Sitting in a dark rustic bowl, the Mutton Curry arrived which was close to the fiery red color of chillies. I was expecting a watery-oily bright red coloured dish (I had seen a few pics of the dish and seen its preparation in one of the TV shows). However, the dish on the table before us was with a slightly thick gravy. Maybe I had wrong impressions of the dish in my mind. I didn’t want to invest anymore time thinking on that. So served a portion in my plate and quickly, yet cautiously put one spoonful in my mouth. Was ready for the big hit of heat of the red chillies. Surprisingly no ! It was instead quite flavorful. Encouraged, I helped myself to quick 2-3 more spoonfuls. Hey wait…the chillies had slightly crept in on to your palate and had started making their fierce presence felt as an after taste and had its effect on the back of the throat. Oh, like scotch, it would have its effect gradually. The gravy was thick but had a smooth texture. The spices were not very loud but distinguishable. It had all the Mughalai spices with a dominant dash of red chilly. In nutshell, the dish was very flavorful and the chilly-effect did not deter me to carry on. Before attacking the Mutton pieces in the dish, I took my eyes off the dish to look at Sanjay sitting across. He had started sweating by then but was munching on the meat from the bones. He confessed it was hot but very enjoyable. I got encouraged that I didn’t commit an offense by ordering Laal Maas and therefore ventured to try the Mutton. Once again, the meat was tender, juicy and succulent. It was intact with the bone but was easily coming off. The flavors were entrenched in every bit. Once recovered from the initial attack of the flavors of the dish, I tried the Bajra Roti. It is believed that Bajra is healthy but a little bitter and dry. Somehow, it wasn’t  bitter and wasn’t even that dry. Perhaps, the mild layer of white butter handled the dryness. It tasted great on its own and beautifully complimented Laal Maas when eaten together. Even when we were done with the roti, I couldn’t resist having few spoons of gravy on its own to enjoy the taste. Overall, a spicy yet flavorful preparation. I am told that the version of Laal Maas at Handi is slightly less hot than its versions available in the interiors which is actually fiery.

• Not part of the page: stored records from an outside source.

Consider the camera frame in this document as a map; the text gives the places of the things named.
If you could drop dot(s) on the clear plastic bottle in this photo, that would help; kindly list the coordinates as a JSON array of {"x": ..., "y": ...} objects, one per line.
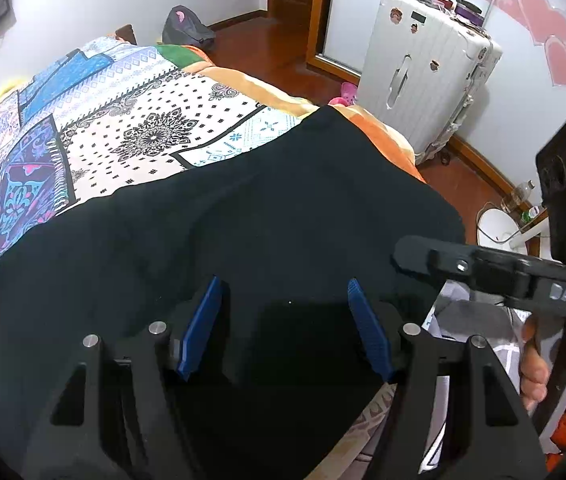
[{"x": 518, "y": 194}]

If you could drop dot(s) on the grey bag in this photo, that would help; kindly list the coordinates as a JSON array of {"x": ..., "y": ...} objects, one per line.
[{"x": 188, "y": 25}]

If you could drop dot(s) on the white round stool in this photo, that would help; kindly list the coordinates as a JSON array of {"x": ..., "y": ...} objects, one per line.
[{"x": 498, "y": 227}]

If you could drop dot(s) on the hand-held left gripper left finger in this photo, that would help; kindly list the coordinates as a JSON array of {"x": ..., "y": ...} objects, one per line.
[{"x": 200, "y": 330}]

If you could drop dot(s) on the wooden wardrobe frame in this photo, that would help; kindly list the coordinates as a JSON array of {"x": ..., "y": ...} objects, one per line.
[{"x": 320, "y": 20}]

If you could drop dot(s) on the patchwork printed bedspread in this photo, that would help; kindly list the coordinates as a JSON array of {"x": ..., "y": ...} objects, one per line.
[{"x": 153, "y": 110}]

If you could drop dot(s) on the pink heart wall stickers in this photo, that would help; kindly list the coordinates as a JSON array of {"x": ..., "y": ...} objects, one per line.
[{"x": 543, "y": 15}]

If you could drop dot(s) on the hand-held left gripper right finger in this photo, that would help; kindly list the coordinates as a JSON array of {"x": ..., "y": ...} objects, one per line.
[{"x": 368, "y": 330}]

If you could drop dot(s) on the grey checked cloth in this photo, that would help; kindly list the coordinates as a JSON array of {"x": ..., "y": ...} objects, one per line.
[{"x": 473, "y": 320}]

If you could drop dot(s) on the person's right hand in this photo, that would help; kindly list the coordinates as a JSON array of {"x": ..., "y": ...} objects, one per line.
[{"x": 534, "y": 365}]

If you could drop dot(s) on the pink slippers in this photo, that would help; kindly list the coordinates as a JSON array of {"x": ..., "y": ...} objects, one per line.
[{"x": 345, "y": 94}]

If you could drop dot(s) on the white hard-shell suitcase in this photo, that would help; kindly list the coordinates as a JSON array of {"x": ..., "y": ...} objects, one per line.
[{"x": 428, "y": 75}]

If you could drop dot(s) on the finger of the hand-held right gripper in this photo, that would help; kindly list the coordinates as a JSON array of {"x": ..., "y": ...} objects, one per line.
[{"x": 458, "y": 265}]

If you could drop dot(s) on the black pants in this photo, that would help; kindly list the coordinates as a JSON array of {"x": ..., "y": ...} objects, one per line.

By this time, we were almost done. Palate burning with the attack of red chillies and faces having sweat all over but something was still amiss. Perhaps we read each other and suddenly Sanjay proposed why not to have another round of Junglee Maas. I seconded it and placed the order for repeating the dish and yes, one more bowl of potato wafers.

The Junglee Maas came, we polished off that too and experienced the sort of nirvana.

Before concluding, I asked the waiter if they make a dish called Safed Maas ? He gave me a polite yet confused look, as if asking me if was talking sense, but said no there is nothing like that. I know some restaurants in Jaipur do make it perhaps not here in Handi. Anyways, we paid our bill. We were given a discount in our bill, probably on account of our handshake with the owner. The discounted amount was happily passed on by us as tip to the staff for the good service and the great food.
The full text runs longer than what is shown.